Terms of service
These Terms & Conditions ("Conditions") govern the sale of goods by International Supply Group Pty Ltd (ABN 44 625 597 453), trading as Borrelli ("Borrelli", "we", "us" or "our"), through our website borrelli.com.au, by telephone, or in person.
By placing an order with us, you ("the Customer" or "you") agree to these Conditions. Please read them carefully. Nothing in these Conditions excludes, restricts or modifies any consumer guarantee, right or remedy that you have under the Australian Consumer Law (Schedule 2 to the Competition and Consumer Act 2010 (Cth)) ("ACL") that cannot lawfully be excluded (see clause 11).
1. Definitions and interpretation
1.1 Definitions. In these Conditions:
- Business Day means a day (other than a Saturday, Sunday or public holiday) when banks are open for general business in Melbourne, Victoria.
- Conditions means these terms and conditions, as amended from time to time under clause 15.6.
- Contract means the contract between us and the Customer for the sale and purchase of the Goods under these Conditions.
- Customer means the person or business that purchases the Goods from us.
- Consumer has the meaning given in section 3 of the ACL.
- Force Majeure Event has the meaning given in clause 14.
- Goods means the goods (or any part of them) set out in the Order.
- Manufacturer means the person or business that manufactures the Goods.
- Order means the Customer's order for the Goods, as set out in the Customer's order or purchase order.
- Specification means any specification for the Goods, including related plans and drawings, agreed by the Customer and us.
1.2 Interpretation.
- (a) A "person" includes a natural person and a corporate or unincorporated body (whether or not having separate legal personality).
- (b) A reference to a party includes that party's personal representatives, successors and permitted assigns.
- (c) A reference to a statute or statutory provision is a reference to it as amended, extended or re-enacted, and includes any subordinate legislation made under it.
- (d) Any words following "including", "include", "in particular" or similar expressions are illustrative and do not limit the words preceding them.
- (e) A reference to "writing" includes email.
2. Basis of contract
2.1 These Conditions apply to the Contract to the exclusion of any other terms that the Customer seeks to impose or incorporate, or which are implied by trade, custom, practice or course of dealing.
2.2 Our Goods are primarily supplied to businesses for commercial use. Where the Customer deals as a Consumer under the ACL, the consumer guarantees and other non-excludable rights in the ACL apply, and nothing in these Conditions is intended to exclude, restrict or modify those rights (see clause 11).

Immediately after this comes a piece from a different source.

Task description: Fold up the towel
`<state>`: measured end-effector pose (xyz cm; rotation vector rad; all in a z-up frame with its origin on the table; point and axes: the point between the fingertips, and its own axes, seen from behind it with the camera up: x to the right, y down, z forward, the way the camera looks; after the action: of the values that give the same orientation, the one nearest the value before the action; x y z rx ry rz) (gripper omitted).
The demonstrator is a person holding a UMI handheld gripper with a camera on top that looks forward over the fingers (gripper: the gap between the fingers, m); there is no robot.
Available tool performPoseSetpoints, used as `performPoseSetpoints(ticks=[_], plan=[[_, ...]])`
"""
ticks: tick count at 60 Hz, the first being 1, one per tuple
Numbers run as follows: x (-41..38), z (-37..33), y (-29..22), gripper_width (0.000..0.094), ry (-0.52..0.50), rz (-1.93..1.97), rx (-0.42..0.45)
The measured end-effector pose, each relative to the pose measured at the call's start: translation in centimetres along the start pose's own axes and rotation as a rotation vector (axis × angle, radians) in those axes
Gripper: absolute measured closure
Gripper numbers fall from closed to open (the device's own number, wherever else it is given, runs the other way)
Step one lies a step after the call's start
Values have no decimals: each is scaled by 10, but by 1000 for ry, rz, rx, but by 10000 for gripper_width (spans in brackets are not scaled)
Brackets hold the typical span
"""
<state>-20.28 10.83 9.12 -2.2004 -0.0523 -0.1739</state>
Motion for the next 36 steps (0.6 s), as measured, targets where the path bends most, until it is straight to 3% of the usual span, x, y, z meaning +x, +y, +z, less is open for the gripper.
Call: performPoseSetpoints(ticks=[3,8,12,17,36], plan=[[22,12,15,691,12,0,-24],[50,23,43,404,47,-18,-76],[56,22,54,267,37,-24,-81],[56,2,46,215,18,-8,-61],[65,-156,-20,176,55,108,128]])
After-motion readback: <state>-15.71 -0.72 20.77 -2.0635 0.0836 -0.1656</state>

2.3 The Order constitutes an offer by the Customer to purchase the Goods under these Conditions. The Customer is responsible for ensuring that the terms of the Order and any Specification are complete and accurate.
2.4 The Order is accepted, and the Contract comes into existence, only when we issue written acceptance of the Order or (if earlier) when we dispatch the Goods. If we are unable to accept an Order, we will notify the Customer and refund any payment already made.

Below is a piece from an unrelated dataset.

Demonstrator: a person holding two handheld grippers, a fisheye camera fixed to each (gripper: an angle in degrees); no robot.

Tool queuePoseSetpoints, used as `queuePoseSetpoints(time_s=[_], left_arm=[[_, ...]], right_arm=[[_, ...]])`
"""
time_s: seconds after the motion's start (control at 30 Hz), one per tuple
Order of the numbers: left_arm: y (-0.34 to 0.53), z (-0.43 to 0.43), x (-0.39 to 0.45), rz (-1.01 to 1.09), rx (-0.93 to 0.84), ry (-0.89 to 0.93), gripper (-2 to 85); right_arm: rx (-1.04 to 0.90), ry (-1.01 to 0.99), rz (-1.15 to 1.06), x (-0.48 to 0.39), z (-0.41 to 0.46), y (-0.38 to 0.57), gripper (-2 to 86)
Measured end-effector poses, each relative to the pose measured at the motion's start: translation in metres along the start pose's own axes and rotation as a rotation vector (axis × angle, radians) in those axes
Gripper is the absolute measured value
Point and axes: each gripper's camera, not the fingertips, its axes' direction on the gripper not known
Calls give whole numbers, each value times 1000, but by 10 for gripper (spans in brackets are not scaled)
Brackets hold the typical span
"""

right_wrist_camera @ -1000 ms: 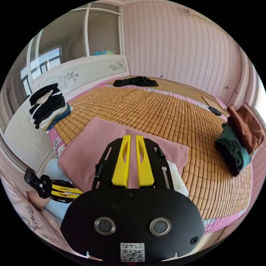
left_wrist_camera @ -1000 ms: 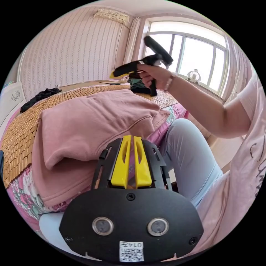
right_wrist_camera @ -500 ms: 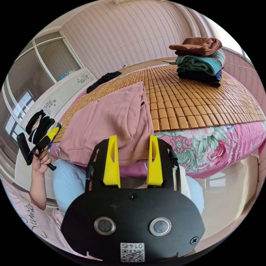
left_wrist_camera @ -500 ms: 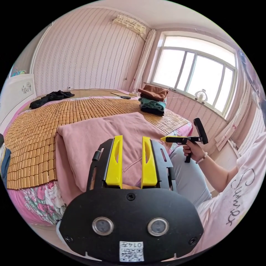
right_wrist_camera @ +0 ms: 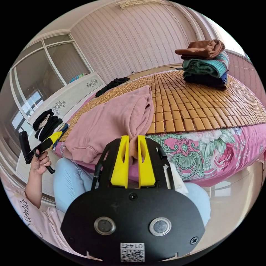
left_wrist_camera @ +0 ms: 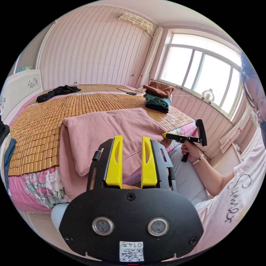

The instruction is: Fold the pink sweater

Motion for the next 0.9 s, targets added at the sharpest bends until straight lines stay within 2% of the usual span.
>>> queuePoseSetpoints(time_s=[0.13,0.23,0.37,0.47,0.63,0.7,0.8,0.9], left_arm=[[-19,4,0,17,8,-46,105],[-67,31,11,99,-16,-43,104],[-153,113,36,175,-70,16,103],[-206,196,60,180,-172,41,111],[-246,324,106,249,-365,-70,132],[-252,384,107,219,-539,-155,133],[-249,426,102,206,-645,-177,115],[-255,428,104,208,-621,-204,53]], right_arm=[[9,-10,-9,7,-10,3,54],[23,-24,-4,13,-16,5,52],[37,-29,-9,20,-25,8,51],[51,-46,-8,26,-32,11,51],[71,-71,-13,33,-41,14,49],[75,-88,-7,38,-44,15,46],[93,-118,6,45,-48,15,39],[139,-108,-4,45,-57,18,32]])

2.5 The Contract constitutes the entire agreement between the parties in relation to its subject matter. Except as set out in these Conditions and subject to clause 11, the Customer acknowledges that it has not relied on any statement, promise, representation, assurance or warranty that is not set out in the Contract.
2.6 Samples, drawings, descriptive matter, advertising, and illustrations in our catalogues, brochures or website are produced solely to give an approximate idea of the Goods. Subject to clause 11, they do not form part of the Contract and have no contractual force.
2.7 A quotation for the Goods is not an offer and is valid for 30 Business Days from its date of issue.
3. Goods
3.1 The Goods are described in our catalogue and/or on our website.
3.2 Some Goods refer to generic or approximate size specifications. It is the Customer's responsibility to check the dimensions, specifications, suitability and access for the Goods before placing an Order. We may change the specifications of Goods where required by applicable statutory or regulatory requirements.
3.3 Images are illustrative only. Where Goods are out of stock, we may, with the Customer's agreement, supply replacement Goods of equal or greater quality and value; otherwise we will offer a refund.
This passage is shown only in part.